Drop the images; return everything else in the listing below exactly.
◇ ◇ ◇
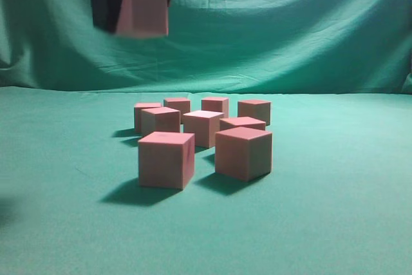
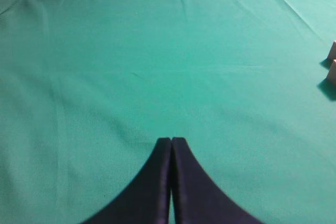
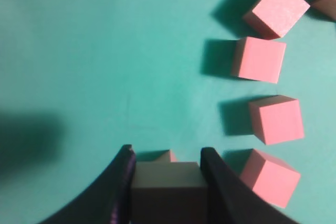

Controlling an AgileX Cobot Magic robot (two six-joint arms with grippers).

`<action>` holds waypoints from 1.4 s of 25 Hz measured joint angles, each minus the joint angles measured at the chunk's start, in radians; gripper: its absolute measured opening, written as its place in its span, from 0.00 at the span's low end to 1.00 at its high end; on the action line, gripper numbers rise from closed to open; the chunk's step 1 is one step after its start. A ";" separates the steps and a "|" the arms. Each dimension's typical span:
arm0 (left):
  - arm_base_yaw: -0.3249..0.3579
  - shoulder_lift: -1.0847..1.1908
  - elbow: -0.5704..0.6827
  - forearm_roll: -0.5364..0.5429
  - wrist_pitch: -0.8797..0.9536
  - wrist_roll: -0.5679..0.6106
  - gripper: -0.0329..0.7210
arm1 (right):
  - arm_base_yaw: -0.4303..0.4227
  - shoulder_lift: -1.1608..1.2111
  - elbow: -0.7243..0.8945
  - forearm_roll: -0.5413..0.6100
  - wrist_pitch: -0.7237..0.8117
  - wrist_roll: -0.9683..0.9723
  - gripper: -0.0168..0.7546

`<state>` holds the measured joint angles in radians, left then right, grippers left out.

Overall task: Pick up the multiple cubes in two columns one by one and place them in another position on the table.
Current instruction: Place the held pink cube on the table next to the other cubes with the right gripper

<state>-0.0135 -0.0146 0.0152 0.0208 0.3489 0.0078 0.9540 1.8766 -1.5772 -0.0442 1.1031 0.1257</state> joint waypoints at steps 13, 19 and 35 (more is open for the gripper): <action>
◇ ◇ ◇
◆ **SOLUTION FOR THIS PROBLEM**:
Controlling an AgileX Cobot Magic robot (two six-joint arms with grippers).

`<action>` holds waypoints from 1.4 s of 25 Hz measured joint angles, each minus the joint angles measured at the chunk's start, in radians; gripper: its absolute measured opening, written as its place in its span, from 0.00 at the span's low end to 1.00 at its high end; on the action line, gripper numbers rise from closed to open; the chunk's step 1 is one step after its start. A ";" separates the steps and a "|" the arms. Each dimension's typical span:
arm0 (left):
  - arm_base_yaw: -0.3249..0.3579
  - shoulder_lift: -1.0847..1.1908
  - elbow: -0.5704..0.6827
  - forearm_roll: -0.5364..0.5429
  - wrist_pitch: -0.8797..0.9536
  - wrist_roll: -0.5679..0.6106
  - gripper: -0.0329..0.7210
arm1 (right):
  - arm_base_yaw: -0.4303..0.4227
  - shoulder_lift: -1.1608..1.2111
  - elbow: -0.7243..0.8945
  - forearm_roll: -0.5413..0.6100
  - wrist_pitch: -0.7237..0.8117
  - wrist_roll: -0.9683..0.9723
  - gripper: -0.0168..0.7546

`<state>` holds the measured joint angles in radians, left then right, grippers left out.

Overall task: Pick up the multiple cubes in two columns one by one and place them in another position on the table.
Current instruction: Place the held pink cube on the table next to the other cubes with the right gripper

<state>-0.0135 -0.0146 0.0152 0.0208 0.3489 0.0078 0.9540 1.8766 -1.5772 -0.0442 1.1031 0.1257</state> joint waypoints at steps 13, 19 and 35 (more is open for the gripper): <action>

There's no more to this exercise.